▸ **What you need to do**: A word-for-word copy of the lines from the one holding "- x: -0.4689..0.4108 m" through the final line of the records below is the only output asked for.

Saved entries
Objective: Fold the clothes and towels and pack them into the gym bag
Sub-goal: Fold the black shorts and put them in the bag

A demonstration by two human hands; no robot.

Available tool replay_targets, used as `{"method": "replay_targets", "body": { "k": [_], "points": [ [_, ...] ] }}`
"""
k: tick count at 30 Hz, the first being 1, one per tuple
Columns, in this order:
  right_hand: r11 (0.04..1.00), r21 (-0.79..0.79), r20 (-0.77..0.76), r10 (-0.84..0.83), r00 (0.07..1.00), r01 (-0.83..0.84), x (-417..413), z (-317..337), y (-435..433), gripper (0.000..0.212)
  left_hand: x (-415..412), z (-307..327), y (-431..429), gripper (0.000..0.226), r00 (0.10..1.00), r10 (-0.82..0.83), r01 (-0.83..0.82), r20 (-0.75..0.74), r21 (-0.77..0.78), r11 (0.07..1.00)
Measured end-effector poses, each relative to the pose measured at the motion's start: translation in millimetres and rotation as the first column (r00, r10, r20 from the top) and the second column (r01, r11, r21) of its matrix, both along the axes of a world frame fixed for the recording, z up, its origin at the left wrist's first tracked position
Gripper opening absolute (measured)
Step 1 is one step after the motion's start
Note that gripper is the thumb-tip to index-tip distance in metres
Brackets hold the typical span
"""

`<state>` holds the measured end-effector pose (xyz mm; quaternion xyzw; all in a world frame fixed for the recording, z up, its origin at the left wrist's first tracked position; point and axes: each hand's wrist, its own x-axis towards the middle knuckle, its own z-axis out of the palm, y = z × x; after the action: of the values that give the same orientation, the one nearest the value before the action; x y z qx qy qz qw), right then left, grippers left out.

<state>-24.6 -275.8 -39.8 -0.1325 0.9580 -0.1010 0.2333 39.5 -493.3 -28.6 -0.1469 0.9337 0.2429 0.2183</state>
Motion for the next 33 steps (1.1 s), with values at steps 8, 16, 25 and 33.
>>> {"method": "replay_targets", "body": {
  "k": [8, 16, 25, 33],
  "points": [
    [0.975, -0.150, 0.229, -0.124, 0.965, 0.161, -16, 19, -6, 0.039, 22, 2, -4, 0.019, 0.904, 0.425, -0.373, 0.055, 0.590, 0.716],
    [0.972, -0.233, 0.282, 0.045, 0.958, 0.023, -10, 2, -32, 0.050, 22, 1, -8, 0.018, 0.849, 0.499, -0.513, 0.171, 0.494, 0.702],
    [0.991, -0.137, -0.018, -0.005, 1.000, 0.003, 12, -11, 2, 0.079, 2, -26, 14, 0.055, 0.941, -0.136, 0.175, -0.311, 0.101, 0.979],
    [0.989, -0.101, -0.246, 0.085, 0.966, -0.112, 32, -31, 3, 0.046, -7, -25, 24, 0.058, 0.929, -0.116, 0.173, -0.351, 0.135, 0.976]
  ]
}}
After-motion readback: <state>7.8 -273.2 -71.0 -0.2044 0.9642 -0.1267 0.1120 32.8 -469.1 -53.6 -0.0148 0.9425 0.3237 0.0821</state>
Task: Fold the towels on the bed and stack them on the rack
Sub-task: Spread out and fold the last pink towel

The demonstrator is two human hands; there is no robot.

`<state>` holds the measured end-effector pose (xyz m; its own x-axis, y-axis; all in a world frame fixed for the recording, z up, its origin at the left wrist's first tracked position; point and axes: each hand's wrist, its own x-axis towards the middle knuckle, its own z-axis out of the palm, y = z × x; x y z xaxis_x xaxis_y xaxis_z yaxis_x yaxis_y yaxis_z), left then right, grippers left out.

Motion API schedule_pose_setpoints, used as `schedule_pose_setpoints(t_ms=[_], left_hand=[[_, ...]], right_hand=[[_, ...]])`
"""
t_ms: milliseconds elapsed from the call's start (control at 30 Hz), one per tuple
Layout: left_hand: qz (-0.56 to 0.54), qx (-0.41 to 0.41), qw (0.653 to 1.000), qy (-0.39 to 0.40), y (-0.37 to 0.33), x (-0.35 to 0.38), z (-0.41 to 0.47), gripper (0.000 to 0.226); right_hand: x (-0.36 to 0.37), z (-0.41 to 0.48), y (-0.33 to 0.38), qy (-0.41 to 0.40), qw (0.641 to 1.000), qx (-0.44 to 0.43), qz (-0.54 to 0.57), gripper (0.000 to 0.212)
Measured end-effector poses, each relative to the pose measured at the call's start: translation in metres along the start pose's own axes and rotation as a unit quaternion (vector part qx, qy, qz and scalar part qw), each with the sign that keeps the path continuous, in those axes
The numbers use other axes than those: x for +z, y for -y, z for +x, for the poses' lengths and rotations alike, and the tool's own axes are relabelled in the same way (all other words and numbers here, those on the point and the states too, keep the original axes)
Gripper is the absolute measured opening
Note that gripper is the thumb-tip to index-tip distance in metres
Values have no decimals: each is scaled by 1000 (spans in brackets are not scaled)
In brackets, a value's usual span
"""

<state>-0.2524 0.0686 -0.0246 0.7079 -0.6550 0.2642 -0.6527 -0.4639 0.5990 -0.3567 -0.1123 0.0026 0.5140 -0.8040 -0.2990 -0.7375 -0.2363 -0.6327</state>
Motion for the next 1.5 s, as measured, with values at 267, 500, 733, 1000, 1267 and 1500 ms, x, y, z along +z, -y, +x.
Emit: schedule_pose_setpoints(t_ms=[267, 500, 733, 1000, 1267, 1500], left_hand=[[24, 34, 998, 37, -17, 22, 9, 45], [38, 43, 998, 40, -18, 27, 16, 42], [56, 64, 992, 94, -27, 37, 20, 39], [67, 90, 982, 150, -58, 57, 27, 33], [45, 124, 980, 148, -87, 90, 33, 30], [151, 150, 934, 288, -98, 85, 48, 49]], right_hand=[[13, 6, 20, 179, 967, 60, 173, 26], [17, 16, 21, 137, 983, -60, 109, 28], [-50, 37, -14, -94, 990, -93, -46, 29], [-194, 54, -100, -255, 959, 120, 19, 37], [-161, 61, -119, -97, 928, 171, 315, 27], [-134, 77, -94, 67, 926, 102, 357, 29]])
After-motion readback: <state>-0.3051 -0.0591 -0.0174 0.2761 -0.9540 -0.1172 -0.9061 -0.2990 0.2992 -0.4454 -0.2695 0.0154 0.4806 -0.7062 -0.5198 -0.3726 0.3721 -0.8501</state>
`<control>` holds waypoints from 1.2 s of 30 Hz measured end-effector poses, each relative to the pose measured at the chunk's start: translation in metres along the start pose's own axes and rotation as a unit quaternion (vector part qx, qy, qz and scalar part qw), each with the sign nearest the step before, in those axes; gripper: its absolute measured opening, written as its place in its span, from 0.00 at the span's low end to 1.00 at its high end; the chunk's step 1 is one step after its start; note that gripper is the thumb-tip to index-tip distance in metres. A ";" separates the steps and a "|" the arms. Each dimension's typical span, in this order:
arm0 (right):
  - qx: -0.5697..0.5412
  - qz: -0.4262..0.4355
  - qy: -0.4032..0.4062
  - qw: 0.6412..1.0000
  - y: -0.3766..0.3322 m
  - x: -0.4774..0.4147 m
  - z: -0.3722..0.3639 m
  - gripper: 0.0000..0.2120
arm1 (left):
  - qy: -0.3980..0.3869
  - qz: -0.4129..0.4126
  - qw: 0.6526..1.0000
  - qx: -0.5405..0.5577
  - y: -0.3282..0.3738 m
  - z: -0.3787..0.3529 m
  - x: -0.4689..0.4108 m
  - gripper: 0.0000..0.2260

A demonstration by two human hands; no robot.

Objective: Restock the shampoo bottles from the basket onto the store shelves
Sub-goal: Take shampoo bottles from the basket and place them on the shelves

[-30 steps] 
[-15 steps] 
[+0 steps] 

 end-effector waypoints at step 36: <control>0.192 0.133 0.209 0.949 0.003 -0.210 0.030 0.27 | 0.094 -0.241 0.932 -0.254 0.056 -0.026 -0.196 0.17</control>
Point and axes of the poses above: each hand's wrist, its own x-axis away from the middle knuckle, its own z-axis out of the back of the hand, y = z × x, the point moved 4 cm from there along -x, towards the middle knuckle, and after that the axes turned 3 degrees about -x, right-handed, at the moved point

▸ **Solution for this problem**:
  - x: -0.4689..0.4108 m
  - gripper: 0.0000..0.2260

A demonstration by two human hands; no robot.

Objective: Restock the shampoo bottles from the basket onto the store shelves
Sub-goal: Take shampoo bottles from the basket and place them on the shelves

[-30 steps] 
[-15 steps] 
[+0 steps] 

 end-effector waypoints at step 36: <control>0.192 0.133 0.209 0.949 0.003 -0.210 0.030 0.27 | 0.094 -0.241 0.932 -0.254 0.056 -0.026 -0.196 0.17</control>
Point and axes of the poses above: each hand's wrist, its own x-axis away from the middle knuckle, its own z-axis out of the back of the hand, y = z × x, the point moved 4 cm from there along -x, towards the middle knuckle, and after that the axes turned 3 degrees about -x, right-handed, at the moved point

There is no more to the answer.